_Exercise brief:_
Return only the line containing "I'd really appreciate it if you could identify the white curved" and each line after it, exactly as written, through the end of the records.

_Supplied records:_
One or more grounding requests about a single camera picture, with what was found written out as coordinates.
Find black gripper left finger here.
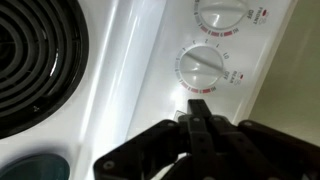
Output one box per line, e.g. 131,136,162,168
93,99,218,180

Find white electric stove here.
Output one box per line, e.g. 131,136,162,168
0,0,300,180

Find black coil burner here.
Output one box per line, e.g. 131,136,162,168
0,0,90,140

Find white knob marked front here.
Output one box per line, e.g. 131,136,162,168
199,0,250,30

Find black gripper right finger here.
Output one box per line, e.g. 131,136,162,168
199,98,320,180

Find white knob marked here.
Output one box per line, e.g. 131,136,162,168
199,0,250,30
179,45,225,89

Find white knob marked rear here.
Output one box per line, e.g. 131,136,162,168
179,45,225,89

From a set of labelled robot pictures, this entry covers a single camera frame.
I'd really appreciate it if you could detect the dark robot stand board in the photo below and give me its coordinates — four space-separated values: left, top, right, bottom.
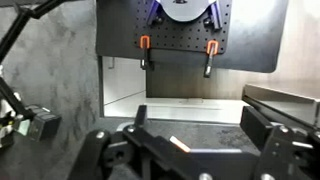
95 0 290 100

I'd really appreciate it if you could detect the black camera box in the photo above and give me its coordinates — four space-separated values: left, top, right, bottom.
22 104 63 142

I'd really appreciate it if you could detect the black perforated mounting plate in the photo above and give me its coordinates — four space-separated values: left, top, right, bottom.
134 0 233 56

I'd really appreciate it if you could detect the white open shelf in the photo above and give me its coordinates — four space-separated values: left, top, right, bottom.
98 55 250 125

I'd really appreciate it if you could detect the blue bracket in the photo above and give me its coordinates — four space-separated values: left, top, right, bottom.
146 0 165 26
203 0 223 30

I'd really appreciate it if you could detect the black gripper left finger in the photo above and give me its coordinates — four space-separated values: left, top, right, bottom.
122 104 192 180

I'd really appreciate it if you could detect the grey metal appliance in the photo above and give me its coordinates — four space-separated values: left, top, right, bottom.
241 83 320 130

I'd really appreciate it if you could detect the orange and white marker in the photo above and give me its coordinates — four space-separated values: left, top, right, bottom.
168 135 192 154

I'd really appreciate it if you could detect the grey round robot base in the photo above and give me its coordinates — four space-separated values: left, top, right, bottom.
159 0 214 23

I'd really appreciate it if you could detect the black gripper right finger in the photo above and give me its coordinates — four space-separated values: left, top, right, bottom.
239 105 295 180

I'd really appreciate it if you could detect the orange black clamp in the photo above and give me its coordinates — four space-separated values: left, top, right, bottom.
202 39 220 79
138 34 155 71

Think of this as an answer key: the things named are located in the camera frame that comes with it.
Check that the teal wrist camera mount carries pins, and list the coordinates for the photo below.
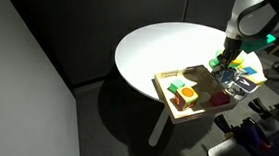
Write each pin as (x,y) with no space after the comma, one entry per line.
(257,43)

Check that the white table leg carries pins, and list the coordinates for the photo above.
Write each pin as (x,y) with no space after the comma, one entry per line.
(159,128)

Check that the light wooden tray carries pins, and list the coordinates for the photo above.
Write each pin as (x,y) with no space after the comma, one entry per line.
(198,77)

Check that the small yellow toy fruit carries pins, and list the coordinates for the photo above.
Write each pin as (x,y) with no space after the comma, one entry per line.
(238,60)

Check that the navy soft block letter A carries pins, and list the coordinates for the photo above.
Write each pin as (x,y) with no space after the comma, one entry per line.
(245,84)

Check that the small magenta block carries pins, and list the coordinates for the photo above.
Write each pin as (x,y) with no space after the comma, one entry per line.
(220,98)

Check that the purple orange spring clamp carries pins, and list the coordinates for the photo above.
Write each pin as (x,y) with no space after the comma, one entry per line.
(270,110)
(242,131)

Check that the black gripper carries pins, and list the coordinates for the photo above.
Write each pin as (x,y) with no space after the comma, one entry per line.
(231,50)

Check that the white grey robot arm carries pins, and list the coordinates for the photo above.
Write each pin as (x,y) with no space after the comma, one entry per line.
(251,16)

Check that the multicolour soft block orange circle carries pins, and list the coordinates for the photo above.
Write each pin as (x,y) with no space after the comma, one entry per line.
(186,96)

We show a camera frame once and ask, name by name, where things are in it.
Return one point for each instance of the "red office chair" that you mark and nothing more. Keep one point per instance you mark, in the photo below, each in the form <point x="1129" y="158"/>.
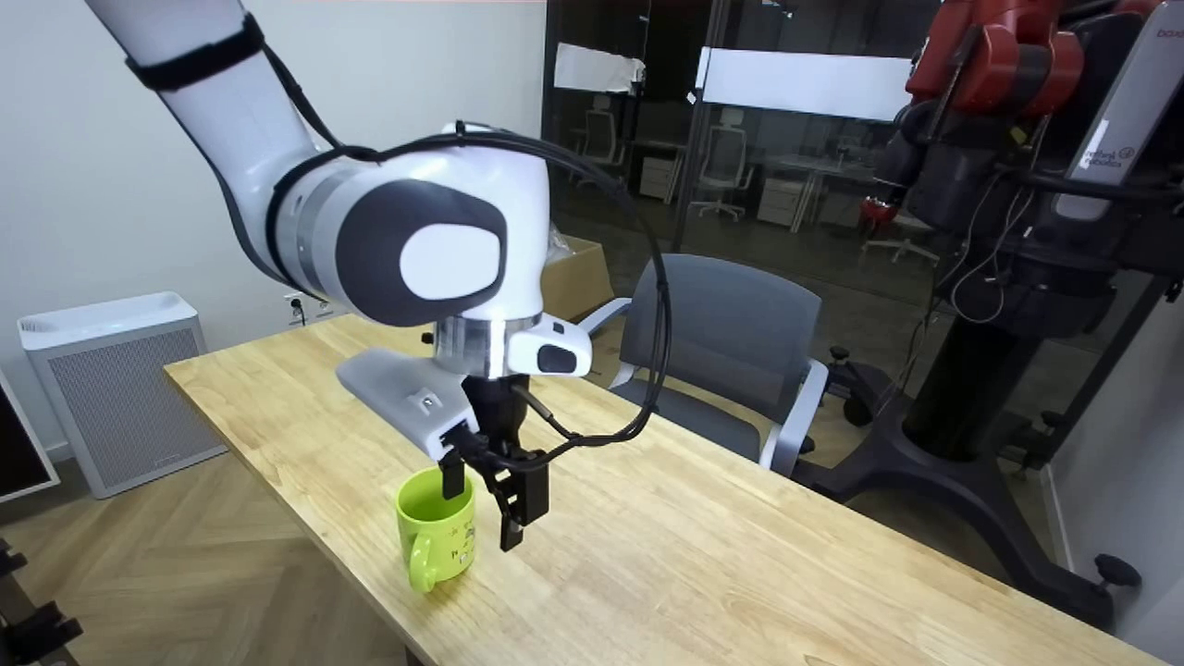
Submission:
<point x="891" y="225"/>

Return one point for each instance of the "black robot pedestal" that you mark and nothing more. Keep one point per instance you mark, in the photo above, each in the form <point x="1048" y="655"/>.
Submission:
<point x="964" y="408"/>

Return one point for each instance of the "red Baxter robot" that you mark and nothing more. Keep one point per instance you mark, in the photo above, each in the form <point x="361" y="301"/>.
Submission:
<point x="1013" y="61"/>

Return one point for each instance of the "black stand piece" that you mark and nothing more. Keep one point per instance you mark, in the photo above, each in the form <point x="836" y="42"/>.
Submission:
<point x="33" y="634"/>

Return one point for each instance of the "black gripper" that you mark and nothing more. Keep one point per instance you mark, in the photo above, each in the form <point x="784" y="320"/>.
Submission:
<point x="503" y="418"/>

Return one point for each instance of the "green cup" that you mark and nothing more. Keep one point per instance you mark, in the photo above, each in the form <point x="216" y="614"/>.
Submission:
<point x="432" y="542"/>

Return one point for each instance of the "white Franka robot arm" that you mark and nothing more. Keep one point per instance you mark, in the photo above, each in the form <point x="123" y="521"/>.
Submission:
<point x="395" y="233"/>

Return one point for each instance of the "white mesh office chair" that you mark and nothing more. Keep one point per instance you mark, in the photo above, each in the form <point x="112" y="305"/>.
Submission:
<point x="728" y="167"/>
<point x="600" y="141"/>

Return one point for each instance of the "grey office chair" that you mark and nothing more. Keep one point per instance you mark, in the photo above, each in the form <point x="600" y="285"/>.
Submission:
<point x="742" y="336"/>

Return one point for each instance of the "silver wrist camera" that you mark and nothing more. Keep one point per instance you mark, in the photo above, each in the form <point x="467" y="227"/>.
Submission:
<point x="408" y="395"/>

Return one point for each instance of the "open cardboard box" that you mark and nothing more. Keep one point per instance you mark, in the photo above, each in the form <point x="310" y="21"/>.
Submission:
<point x="579" y="281"/>

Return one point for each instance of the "white wall outlet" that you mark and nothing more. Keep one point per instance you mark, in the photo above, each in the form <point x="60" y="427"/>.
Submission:
<point x="298" y="311"/>

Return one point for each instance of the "white air purifier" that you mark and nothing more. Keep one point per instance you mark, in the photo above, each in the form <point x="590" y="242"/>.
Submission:
<point x="118" y="395"/>

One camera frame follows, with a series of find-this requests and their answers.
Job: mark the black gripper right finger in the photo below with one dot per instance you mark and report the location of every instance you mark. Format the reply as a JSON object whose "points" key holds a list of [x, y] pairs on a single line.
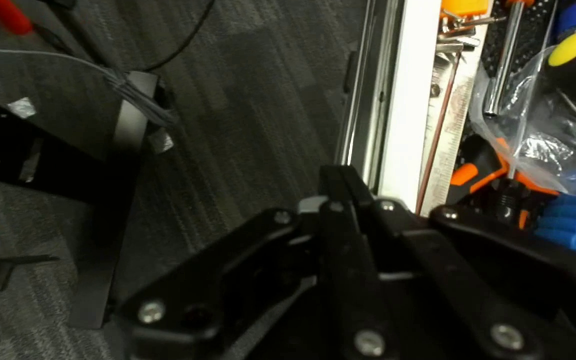
{"points": [[488, 286]]}

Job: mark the orange and black cutter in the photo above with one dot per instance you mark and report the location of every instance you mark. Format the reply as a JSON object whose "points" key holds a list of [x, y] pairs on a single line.
{"points": [[475, 170]]}

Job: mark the clear plastic bag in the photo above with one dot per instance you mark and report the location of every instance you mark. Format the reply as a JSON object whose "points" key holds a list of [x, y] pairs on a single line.
{"points": [[554, 147]]}

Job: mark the grey metal tool drawer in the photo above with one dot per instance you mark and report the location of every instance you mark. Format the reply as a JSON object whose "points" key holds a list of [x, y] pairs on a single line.
{"points": [[409, 100]]}

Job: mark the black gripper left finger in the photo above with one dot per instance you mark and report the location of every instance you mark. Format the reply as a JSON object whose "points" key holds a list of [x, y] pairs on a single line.
{"points": [[234, 267]]}

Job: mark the clear screwdriver with orange cap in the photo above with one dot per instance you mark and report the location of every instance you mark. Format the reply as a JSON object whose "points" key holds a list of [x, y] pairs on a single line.
{"points": [[465, 7]]}

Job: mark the black zip tie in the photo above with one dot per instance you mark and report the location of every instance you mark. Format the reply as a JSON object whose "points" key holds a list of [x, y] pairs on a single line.
{"points": [[0, 267]]}

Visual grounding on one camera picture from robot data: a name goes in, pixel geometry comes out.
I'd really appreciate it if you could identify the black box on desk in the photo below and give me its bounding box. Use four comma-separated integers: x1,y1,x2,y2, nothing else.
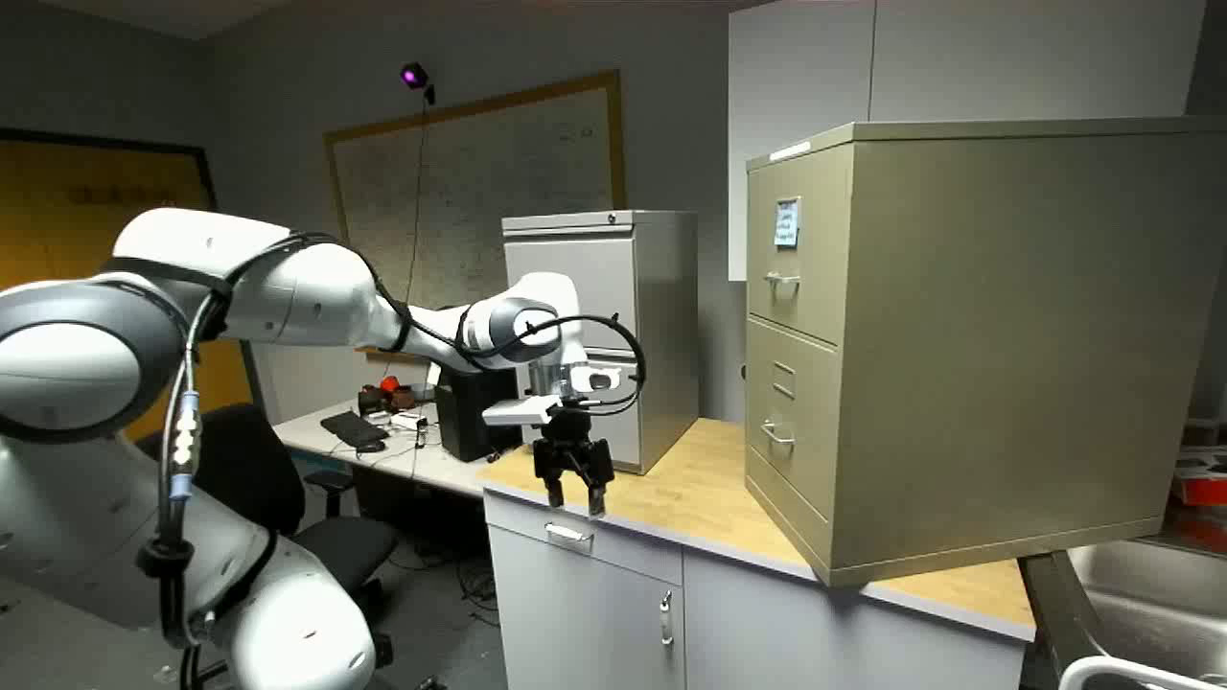
433,360,525,467

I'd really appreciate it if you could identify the steel sink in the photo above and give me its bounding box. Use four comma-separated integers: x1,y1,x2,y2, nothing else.
1021,531,1227,690

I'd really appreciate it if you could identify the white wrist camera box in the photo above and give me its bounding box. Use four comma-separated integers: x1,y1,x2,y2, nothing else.
478,389,567,433

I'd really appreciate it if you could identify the red container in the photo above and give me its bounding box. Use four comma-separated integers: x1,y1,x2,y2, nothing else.
1171,457,1227,516

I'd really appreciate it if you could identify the beige filing cabinet body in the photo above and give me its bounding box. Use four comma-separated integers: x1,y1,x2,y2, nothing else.
739,116,1227,589

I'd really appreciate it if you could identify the black keyboard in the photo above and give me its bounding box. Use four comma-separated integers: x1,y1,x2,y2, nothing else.
317,407,390,457

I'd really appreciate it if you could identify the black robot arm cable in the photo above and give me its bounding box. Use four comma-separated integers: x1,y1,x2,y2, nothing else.
135,295,217,690

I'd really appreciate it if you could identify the white curved tube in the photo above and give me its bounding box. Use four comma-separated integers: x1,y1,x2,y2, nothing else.
1056,653,1227,690

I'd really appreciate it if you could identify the purple lit webcam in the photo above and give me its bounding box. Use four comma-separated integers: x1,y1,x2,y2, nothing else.
394,56,440,108

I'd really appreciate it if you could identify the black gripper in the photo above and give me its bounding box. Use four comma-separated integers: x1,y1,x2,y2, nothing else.
528,402,617,520

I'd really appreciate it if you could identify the gray metal filing cabinet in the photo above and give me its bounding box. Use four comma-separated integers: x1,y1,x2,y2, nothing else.
497,207,702,475

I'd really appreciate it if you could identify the beige labeled cabinet drawer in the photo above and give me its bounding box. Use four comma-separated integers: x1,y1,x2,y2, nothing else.
744,136,858,349

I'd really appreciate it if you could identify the wood framed whiteboard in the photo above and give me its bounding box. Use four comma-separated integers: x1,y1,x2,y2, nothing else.
323,70,627,360

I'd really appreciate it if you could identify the gray base cabinet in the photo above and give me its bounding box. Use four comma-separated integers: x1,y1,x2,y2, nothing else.
478,487,1034,690

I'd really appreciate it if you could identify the black office chair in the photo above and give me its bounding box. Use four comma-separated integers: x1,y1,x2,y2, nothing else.
189,397,403,607

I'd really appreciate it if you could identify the white drawer label card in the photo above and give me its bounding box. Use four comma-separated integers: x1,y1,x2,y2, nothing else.
772,190,806,253

_Answer box:_
I'd really appreciate it if you could identify the white curved tube in the photo above and give me its bounding box. Use four comma-separated integers: x1,y1,x2,y2, nothing else.
1056,653,1227,690

I'd really appreciate it if you could identify the purple lit webcam in the photo above and give me its bounding box. Use four comma-separated integers: x1,y1,x2,y2, nothing else.
394,56,440,108

I'd really appreciate it if you could identify the black gripper in the photo above and give me its bounding box. Use four comma-separated integers: x1,y1,x2,y2, nothing else.
528,402,617,520

I'd really appreciate it if you could identify the gray metal filing cabinet in the photo above and give me its bounding box. Use four comma-separated integers: x1,y1,x2,y2, nothing else.
497,207,702,475

I'd really appreciate it if you could identify the beige labeled cabinet drawer in the photo above and give me its bounding box. Use four comma-separated integers: x1,y1,x2,y2, nothing else.
744,136,858,349

I'd really appreciate it if you could identify the wood framed whiteboard in the photo above and give me its bounding box. Use four comma-separated integers: x1,y1,x2,y2, nothing else.
323,70,627,360

I'd really appreciate it if you could identify the gray base cabinet in the photo above and give me its bounding box. Use four comma-separated integers: x1,y1,x2,y2, nothing else.
478,487,1034,690

I'd really appreciate it if you could identify the black office chair in the photo above and give me its bounding box. Use four comma-separated integers: x1,y1,x2,y2, nothing else.
189,397,403,607

I'd really appreciate it if you could identify the white drawer label card in the photo above and give me its bounding box. Use four comma-separated integers: x1,y1,x2,y2, nothing else.
772,190,806,253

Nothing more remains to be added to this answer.